PROBLEM DETAILS
Copy out every line of the records in which "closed" can be found.

TASK INPUT
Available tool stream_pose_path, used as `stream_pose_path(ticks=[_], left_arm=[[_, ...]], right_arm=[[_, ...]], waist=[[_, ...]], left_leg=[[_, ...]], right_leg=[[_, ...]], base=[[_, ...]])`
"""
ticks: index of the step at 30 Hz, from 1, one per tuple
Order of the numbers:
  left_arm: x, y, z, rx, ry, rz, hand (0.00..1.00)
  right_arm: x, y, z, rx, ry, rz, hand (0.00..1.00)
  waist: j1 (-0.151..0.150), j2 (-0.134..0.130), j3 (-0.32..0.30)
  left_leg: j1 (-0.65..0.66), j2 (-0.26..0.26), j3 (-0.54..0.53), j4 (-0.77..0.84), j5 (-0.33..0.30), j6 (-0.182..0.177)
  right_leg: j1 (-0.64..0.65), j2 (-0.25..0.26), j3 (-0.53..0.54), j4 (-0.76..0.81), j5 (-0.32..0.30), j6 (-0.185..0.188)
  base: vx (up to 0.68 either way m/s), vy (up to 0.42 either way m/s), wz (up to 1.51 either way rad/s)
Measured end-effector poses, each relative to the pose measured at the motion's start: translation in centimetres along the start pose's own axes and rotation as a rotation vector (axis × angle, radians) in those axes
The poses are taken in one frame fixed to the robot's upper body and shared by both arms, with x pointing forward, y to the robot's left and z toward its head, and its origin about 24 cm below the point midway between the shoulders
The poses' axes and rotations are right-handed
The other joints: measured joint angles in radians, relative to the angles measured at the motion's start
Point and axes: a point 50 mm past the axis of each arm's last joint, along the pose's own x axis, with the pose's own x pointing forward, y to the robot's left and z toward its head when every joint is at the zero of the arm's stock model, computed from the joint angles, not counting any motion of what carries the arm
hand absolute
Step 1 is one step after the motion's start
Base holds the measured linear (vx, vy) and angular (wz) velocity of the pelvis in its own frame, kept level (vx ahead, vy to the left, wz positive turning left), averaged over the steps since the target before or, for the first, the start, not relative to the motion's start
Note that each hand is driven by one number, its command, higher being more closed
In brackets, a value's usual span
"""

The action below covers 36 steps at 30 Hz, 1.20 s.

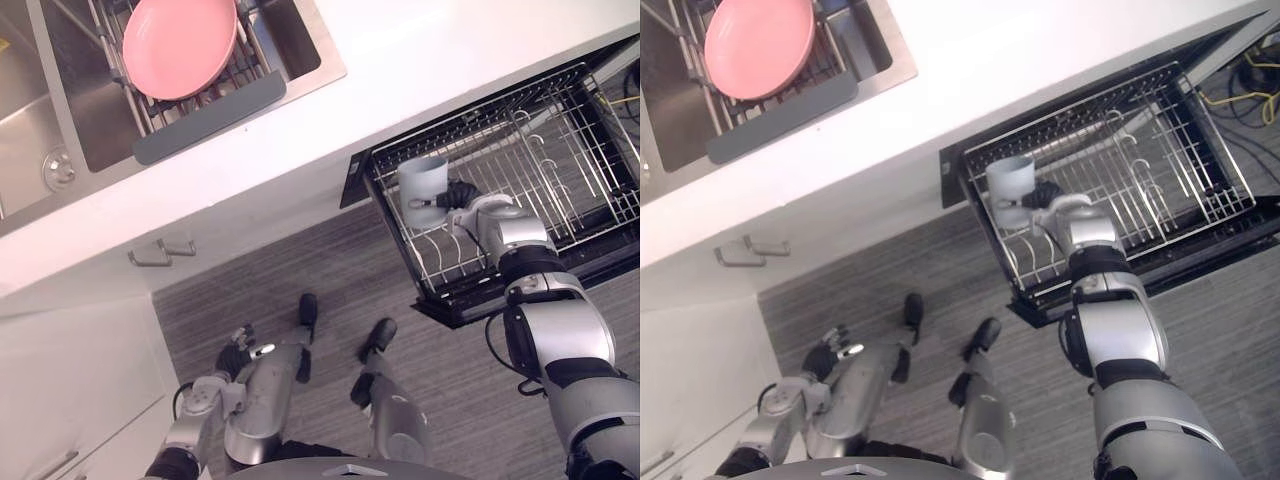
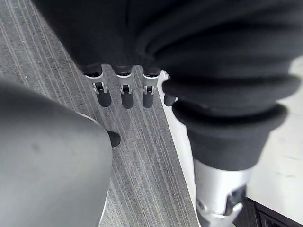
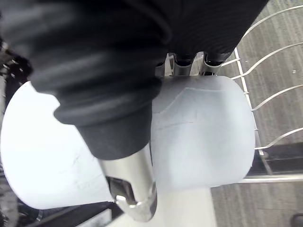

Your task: Walk over to the sink, pick up the cup, carry it to the dishwasher, place the cup inside the dishwasher, then close the dishwasher door

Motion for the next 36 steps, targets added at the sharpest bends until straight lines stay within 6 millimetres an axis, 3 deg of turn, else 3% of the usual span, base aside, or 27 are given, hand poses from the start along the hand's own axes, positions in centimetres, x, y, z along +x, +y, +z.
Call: stream_pose_path(ticks=[3, 4, 18, 24, 28, 31, 35, 36], left_arm=[[0.0, 0.0, -0.1, -0.011, 0.008, 0.0, 0.0], [0.0, 0.0, -0.1, -0.019, 0.011, 0.0, 0.0], [0.0, 0.0, -0.4, -0.047, 0.022, 0.003, 0.0], [-0.1, 0.2, -0.9, -0.05, 0.042, 0.02, 0.0], [-0.3, 0.7, -1.4, -0.112, 0.036, 0.06, 0.0], [-1.4, 1.8, -2.9, -0.222, 0.033, 0.146, 0.0], [-3.5, 3.8, -5.7, -0.341, 0.08, 0.273, 0.0], [-3.9, 4.0, -6.2, -0.355, 0.087, 0.29, 0.0]], right_arm=[[0.0, -0.2, -0.3, 0.005, 0.038, 0.009, 1.0], [0.0, -0.2, -0.3, 0.005, 0.039, 0.009, 0.0], [0.2, 0.0, -0.2, 0.099, 0.025, 0.0, 0.0], [-0.6, 1.1, 2.9, 0.189, -0.177, 0.016, 0.0], [-1.8, 2.2, 2.9, 0.31, -0.335, 0.038, 0.0], [-3.6, 4.6, 0.6, 0.45, -0.454, 0.066, 0.0], [-6.6, 8.8, -5.6, 0.61, -0.476, 0.076, 0.0], [-7.1, 9.2, -6.1, 0.626, -0.487, 0.08, 0.0]], waist=[[-0.001, 0.0, 0.0], [-0.001, 0.001, 0.001], [-0.012, 0.005, 0.002], [-0.04, 0.005, 0.002], [-0.057, 0.001, 0.0], [-0.08, -0.024, -0.031], [-0.109, -0.08, -0.114], [-0.11, -0.086, -0.122]], left_leg=[[-0.002, 0.0, -0.003, 0.0, 0.002, -0.002], [-0.002, 0.0, -0.004, 0.0, 0.003, -0.004], [0.037, 0.003, -0.015, -0.066, 0.048, -0.011], [0.089, 0.005, 0.005, -0.097, 0.052, -0.014], [0.142, 0.005, 0.016, -0.127, 0.054, -0.015], [0.171, 0.005, 0.029, -0.147, 0.051, -0.02], [0.231, 0.009, 0.045, -0.157, 0.017, -0.032], [0.243, 0.011, 0.051, -0.156, 0.01, -0.035]], right_leg=[[-0.001, 0.001, -0.002, 0.0, 0.0, -0.001], [-0.001, 0.001, -0.003, 0.0, 0.0, -0.001], [0.01, 0.007, -0.02, 0.0, -0.001, -0.018], [0.038, 0.009, 0.005, 0.0, -0.001, -0.018], [0.071, 0.01, 0.02, 0.0, -0.005, -0.013], [0.085, 0.01, 0.031, -0.002, -0.016, -0.006], [0.131, 0.015, 0.046, -0.005, -0.044, -0.003], [0.141, 0.016, 0.053, -0.005, -0.048, -0.002]], base=[[0.03, 0.018, 0.02], [0.04, 0.022, 0.02], [0.02, 0.004, 0.02], [0.03, 0.005, -0.12], [0.06, 0.0, -0.09], [0.09, -0.009, -0.14], [0.14, -0.033, -0.13], [0.12, -0.03, -0.29]])
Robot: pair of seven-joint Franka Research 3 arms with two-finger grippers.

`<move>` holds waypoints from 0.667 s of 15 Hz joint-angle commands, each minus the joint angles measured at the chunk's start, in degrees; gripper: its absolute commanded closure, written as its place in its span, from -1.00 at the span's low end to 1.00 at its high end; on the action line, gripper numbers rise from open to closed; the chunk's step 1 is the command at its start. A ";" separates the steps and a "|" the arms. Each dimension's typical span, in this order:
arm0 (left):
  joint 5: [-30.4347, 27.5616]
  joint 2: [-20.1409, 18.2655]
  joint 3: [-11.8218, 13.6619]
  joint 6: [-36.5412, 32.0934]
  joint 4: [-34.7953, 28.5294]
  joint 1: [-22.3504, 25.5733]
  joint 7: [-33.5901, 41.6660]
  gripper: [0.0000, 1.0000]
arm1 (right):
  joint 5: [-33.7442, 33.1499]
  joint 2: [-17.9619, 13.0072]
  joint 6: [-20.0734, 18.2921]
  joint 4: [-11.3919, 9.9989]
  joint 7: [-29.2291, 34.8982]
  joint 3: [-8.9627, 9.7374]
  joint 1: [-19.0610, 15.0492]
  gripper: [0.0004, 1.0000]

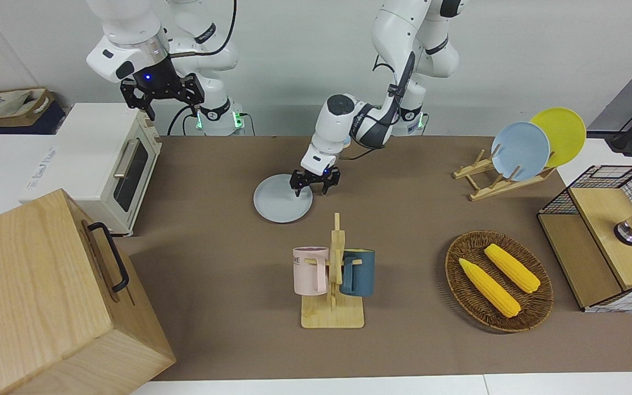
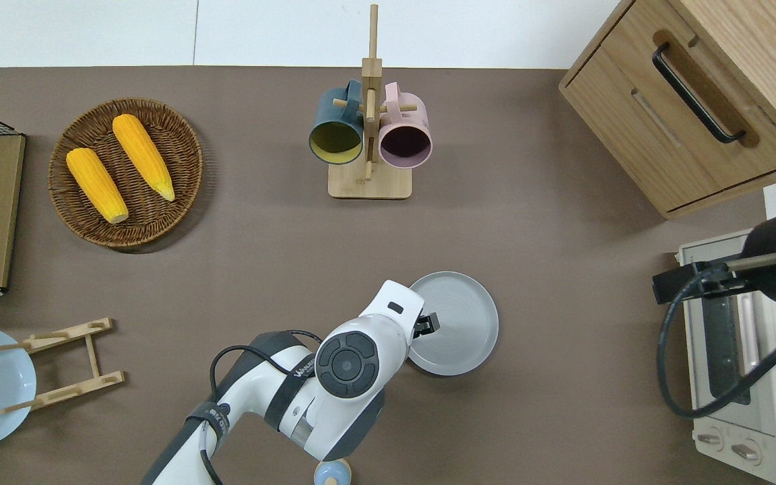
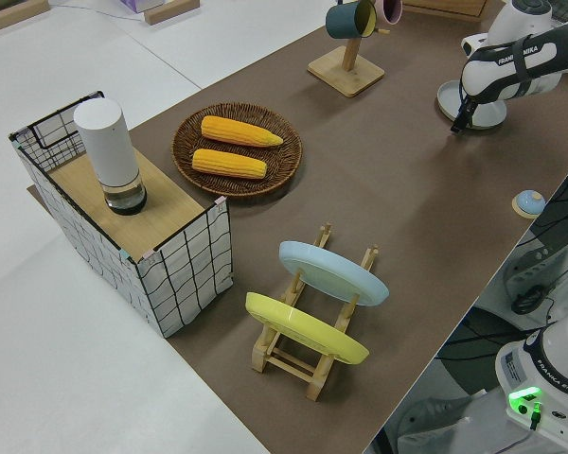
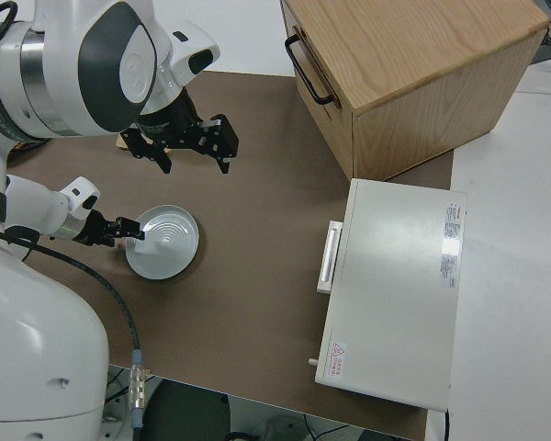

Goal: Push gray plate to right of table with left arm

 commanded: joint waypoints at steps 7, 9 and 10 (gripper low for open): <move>1.02 -1.62 0.54 -5.06 0.73 2.34 5.28 -0.98 | 0.25 -0.14 -0.89 0.53 0.75 0.92 -1.07 -0.97; 0.93 -2.49 0.54 -6.90 0.82 3.58 7.31 -0.98 | 0.25 -0.14 -0.89 0.53 0.75 0.92 -1.07 -0.97; 0.93 -2.85 0.54 -7.61 0.82 3.67 7.40 -0.98 | 0.25 -0.14 -0.89 0.53 0.66 0.92 -1.07 -0.97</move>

THE ANSWER
Note that each hand is driven by one number, its command, higher being more closed
`<move>` holds waypoints from 0.667 s of 15 Hz joint-angle commands, each minus the joint angles measured at the chunk's start, in degrees; gripper: its absolute commanded closure, written as its place in its span, from -1.00 at the span's low end to 1.00 at its high end; on the action line, gripper numbers rise from open to closed; the chunk's step 1 is the command at its start. A ";" separates the steps and a "|" the arms. Each dimension's typical span, in this order:

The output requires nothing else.